En fait, les syndicats et Podemos n’ont jamais eu l’intention d’annuler la réforme de 2012. Yolanda Díaz, dirigeante de facto de Podemos, actuelle ministre du Travail et avocate de la nouvelle loi, a déclaré qu’elle «abrogerait la réforme du travail malgré toute résistance» lors du congrès CCOO tenu en octobre 2021. Cependant, l’Espagne s’était déjà engagée auprès de l’Union européenne pour préserver cette loi. En échange, l’Espagne devait recevoir 70 milliards d’euros du fonds de sauvetage de l’UE, le Next Generation Plan, à distribuer à ses sociétés et à ses banques.

L’Accord opérationnel, comme on l’appelle, a été signé par le gouvernement espagnol le 10 novembre. Il stipule clairement que «le déblocage effectif des fonds aux États membres se fera par tranches et sera conditionné à l’exécution satisfaisante des étapes et objectifs». Parmi ces étapes déjà franchies figure la réforme du travail de 2012, également imposée par l’Union européenne, et que le gouvernement espagnol s’est engagé à ne pas toucher.

Cela démasque les commentaires mensongers du chef de l’époque de Podemos et vice-premier ministre du gouvernement PSOE-Podemos, Pablo Iglesias. Approuvant le plan de sauvetage de l’UE de canaliser 750 milliards d’euros vers les banques et les grandes entreprises en juillet 2020, il a déclaré que l’UE «semble avoir tiré les leçons de la crise précédente, cette fois nous n’aurons pas d’austérité, mais un plan ambitieux de relance budgétaire».

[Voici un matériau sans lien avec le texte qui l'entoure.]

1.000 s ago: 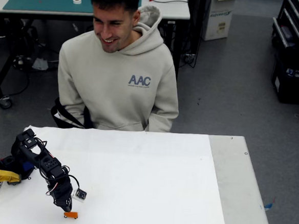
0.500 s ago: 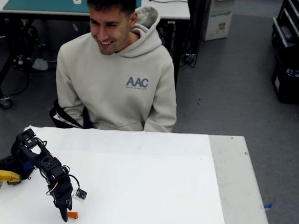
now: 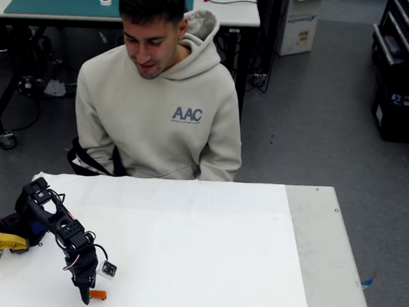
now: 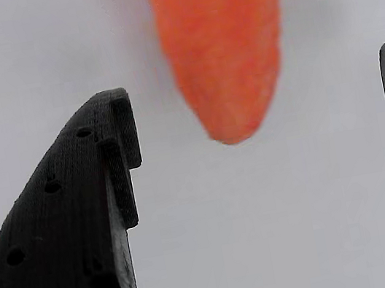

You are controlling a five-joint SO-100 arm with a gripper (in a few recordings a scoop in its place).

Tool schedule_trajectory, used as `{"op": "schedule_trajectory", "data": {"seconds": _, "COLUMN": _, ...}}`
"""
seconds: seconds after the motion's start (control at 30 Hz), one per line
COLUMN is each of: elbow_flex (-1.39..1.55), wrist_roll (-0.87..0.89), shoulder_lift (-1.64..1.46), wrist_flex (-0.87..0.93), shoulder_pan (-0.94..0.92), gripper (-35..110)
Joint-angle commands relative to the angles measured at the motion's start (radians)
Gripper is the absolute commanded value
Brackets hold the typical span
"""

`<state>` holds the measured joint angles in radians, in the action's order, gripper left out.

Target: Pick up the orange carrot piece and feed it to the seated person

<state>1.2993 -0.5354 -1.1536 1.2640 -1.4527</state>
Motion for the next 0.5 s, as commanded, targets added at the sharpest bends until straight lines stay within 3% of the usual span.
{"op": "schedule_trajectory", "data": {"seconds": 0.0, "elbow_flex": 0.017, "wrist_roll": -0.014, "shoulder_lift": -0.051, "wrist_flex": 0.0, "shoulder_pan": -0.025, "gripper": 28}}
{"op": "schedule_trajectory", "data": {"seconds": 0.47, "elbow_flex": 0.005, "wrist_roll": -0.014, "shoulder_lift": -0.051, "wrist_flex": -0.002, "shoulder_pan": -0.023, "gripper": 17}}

En fait, l’homme qui a dirigé l’équipe supervisant les engagements de l’Espagne à débourser les fonds en décembre est Declan Costello, ancien chef de la mission de la Commission européenne pour la Grèce. À ce titre, Costello supervisa les plans d’austérité brutale mis en œuvre en Grèce par l’allié de Podemos, Syriza, sous le premier ministre Alexis Tsipras, qui ont dévasté la classe ouvrière.

La dernière réforme du travail démasque Podemos pour ce qu’il est: un parti pro-capitaliste qui a donné la priorité aux profits aux dépens des vies en pleine pandémie responsable d’une surmortalité de 122.000 personnes en Espagne; accordé des milliards d’euros aux sociétés et aux banques; et été le fer de lance de menaces de guerre contre la Russie dotée d’armes nucléaires en pleine crise ukrainienne.

Une véritable lutte contre les attaques contenues dans ces réformes du travail ne peut être préparée que par une rébellion de la classe ouvrière contre les syndicats et le gouvernement PSOE-Podemos. Cela implique une lutte contre le diktat des banques et de la machine d’État policier soulevant des questions politiques clés: avant tout, celle de la perspective et de la direction révolutionnaires. Cela nécessite la construction d’une section du Comité international de la Quatrième Internationale (CIQI) en Espagne dans le but de faire avancer la perspective d’une lutte révolutionnaire internationale de la classe ouvrière pour prendre le pouvoir, exproprier l’aristocratie financière et construire une société socialiste comme alternative au système capitaliste dépassé.